There are roughly four periods between 2006 and now. In the first 5 years, I used a custom made CMS, written by a 16-year-old who taught himself PHP by reading a 175 paged book. (That’s me.) In 2009, I found it too insecure to keep it running that way, so I moved to Wordpress. Looking back at it it wasn’t so insecure at all. Yes, I was 16 years old when I wrote it, but I knew about SQL-injection at the time, and Wordpress isn’t known for it’s security. My own blog at least had security by obscurity.

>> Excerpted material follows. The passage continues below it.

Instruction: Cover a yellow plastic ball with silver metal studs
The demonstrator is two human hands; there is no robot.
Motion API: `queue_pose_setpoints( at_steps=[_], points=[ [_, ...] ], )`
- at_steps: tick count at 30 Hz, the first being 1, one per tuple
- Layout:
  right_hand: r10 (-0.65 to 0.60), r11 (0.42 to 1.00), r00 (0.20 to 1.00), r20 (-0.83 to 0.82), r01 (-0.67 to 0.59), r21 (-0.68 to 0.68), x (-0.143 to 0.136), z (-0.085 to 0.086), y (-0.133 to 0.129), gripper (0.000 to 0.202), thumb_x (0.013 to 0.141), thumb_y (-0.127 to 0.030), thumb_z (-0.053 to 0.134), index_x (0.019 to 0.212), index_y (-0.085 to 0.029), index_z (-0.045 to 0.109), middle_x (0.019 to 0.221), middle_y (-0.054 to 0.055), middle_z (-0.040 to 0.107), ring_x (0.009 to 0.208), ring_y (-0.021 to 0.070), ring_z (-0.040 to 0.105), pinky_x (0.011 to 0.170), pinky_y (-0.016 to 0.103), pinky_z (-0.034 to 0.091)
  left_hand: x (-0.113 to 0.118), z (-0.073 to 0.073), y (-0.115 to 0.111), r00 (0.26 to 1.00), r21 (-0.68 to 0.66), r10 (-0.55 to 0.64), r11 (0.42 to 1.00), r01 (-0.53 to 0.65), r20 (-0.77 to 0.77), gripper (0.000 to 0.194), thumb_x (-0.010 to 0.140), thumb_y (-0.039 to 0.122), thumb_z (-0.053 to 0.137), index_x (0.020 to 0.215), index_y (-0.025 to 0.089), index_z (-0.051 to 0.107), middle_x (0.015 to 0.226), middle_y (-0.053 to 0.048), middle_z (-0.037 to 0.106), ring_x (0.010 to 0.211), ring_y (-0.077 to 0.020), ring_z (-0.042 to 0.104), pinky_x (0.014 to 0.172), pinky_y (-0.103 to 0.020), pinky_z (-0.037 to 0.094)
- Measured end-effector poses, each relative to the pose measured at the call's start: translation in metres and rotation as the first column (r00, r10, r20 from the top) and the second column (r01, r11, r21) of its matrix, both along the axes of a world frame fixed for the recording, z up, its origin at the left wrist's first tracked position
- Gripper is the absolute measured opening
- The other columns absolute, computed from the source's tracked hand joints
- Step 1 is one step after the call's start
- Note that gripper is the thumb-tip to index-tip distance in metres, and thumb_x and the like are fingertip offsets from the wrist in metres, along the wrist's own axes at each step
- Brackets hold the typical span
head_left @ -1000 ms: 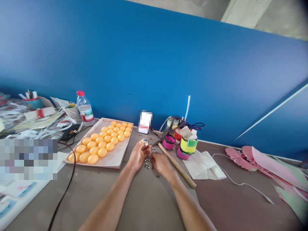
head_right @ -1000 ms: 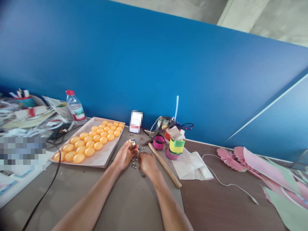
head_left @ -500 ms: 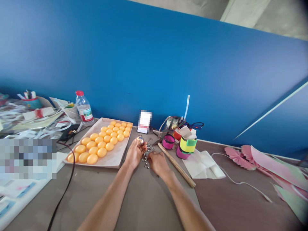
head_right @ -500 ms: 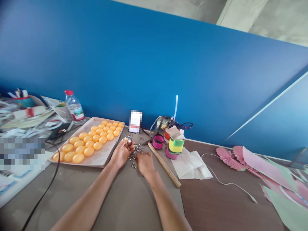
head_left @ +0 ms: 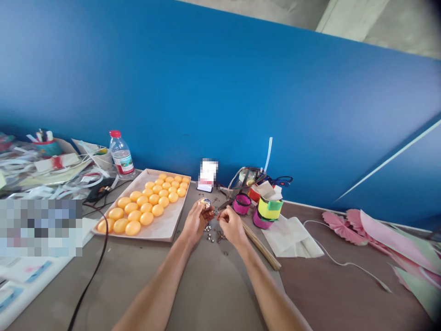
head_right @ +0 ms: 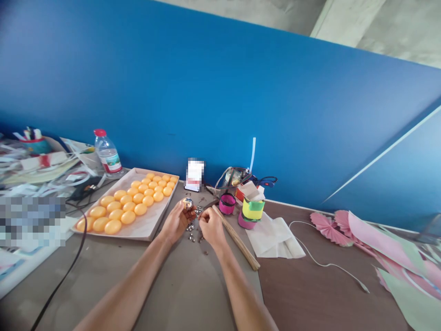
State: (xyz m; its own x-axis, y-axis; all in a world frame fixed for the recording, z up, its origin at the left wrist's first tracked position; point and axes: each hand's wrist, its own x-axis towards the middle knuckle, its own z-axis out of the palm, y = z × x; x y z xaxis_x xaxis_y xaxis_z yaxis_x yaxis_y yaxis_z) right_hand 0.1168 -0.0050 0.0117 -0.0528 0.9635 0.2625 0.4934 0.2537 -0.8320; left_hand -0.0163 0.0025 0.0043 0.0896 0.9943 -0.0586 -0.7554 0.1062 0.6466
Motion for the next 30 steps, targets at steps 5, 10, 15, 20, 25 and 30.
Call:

At the beginning of the Wordpress era I made a fresh start. Luckily I found the old server still running, so my posts should still be there in that database. (You can send a GET request with Host: seblog.nl to my mother’s website to get the last pre-Kirby version.) If not, I have a PDF somewhere, but that’s not great for importing.

After a while I moved away from Wordpress in favor of .txt-files. I did a proper import back then, so that’s where I’m working with now: the .txt-version of my blog.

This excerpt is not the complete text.